§ **Task instructions**:
Set down the lines below exactly as they stand, please. Go from the first through the one containing "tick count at".

○ ○ ○ ○ ○

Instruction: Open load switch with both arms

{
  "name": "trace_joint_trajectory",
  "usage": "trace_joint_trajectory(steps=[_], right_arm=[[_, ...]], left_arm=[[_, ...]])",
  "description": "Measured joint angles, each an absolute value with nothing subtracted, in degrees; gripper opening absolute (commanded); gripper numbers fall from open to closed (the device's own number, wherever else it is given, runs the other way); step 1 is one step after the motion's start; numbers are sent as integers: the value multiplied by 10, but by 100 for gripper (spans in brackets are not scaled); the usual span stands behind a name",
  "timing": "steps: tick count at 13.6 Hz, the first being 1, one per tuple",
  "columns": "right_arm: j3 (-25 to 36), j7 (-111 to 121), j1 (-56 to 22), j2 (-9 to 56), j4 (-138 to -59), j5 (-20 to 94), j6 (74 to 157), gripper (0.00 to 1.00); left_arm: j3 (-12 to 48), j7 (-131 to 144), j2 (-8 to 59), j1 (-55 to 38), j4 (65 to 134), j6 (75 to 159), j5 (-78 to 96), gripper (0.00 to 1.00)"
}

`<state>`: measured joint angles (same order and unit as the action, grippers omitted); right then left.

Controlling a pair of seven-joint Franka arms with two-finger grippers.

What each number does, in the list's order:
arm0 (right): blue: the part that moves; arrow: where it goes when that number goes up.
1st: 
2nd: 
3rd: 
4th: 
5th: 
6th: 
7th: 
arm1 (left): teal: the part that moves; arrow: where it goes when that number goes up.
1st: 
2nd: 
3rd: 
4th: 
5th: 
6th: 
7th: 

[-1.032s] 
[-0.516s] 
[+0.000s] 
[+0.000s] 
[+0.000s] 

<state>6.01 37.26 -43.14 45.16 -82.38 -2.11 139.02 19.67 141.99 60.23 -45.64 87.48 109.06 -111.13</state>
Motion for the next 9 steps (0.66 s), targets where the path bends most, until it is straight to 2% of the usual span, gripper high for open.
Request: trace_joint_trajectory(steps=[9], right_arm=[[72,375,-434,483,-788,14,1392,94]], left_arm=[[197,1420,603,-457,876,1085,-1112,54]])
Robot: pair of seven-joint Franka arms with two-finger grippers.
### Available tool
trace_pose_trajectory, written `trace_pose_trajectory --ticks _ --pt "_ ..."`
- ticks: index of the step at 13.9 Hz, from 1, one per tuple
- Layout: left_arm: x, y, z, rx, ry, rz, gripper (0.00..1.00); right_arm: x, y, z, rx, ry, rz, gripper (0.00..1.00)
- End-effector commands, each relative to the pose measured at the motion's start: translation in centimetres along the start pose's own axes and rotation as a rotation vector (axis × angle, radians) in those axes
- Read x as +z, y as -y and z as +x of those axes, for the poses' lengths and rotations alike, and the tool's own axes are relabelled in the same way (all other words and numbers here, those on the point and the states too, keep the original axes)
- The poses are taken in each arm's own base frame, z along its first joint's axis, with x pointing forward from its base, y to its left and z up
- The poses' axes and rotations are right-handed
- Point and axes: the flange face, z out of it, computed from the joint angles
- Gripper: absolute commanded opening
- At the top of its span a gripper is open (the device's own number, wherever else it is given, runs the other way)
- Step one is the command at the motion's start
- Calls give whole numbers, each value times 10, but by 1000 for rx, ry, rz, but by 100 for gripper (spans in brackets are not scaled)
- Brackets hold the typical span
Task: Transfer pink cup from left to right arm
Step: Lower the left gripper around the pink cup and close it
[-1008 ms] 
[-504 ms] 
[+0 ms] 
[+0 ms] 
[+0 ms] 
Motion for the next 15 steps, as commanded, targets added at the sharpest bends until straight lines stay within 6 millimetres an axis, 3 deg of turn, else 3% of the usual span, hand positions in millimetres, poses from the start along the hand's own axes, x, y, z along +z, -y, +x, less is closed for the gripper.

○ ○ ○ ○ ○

§ **Response area**:
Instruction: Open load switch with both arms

{
  "name": "trace_joint_trajectory",
  "usage": "trace_joint_trajectory(steps=[_], right_arm=[[_, ...]], left_arm=[[_, ...]])",
  "description": "Measured joint angles, each an absolute value with nothing subtracted, in degrees; gripper opening absolute (commanded); gripper numbers fall from open to closed (the device's own number, wherever else it is given, runs the other way); step 1 is one step after the motion's start; numbers are sent as integers: the value multiplied by 10, but by 100 for gripper (spans in brackets are not scaled); the usual span stands behind a name",
  "timing": "steps: tick count at 13.6 Hz, the first being 1, one per tuple",

The output above is complete.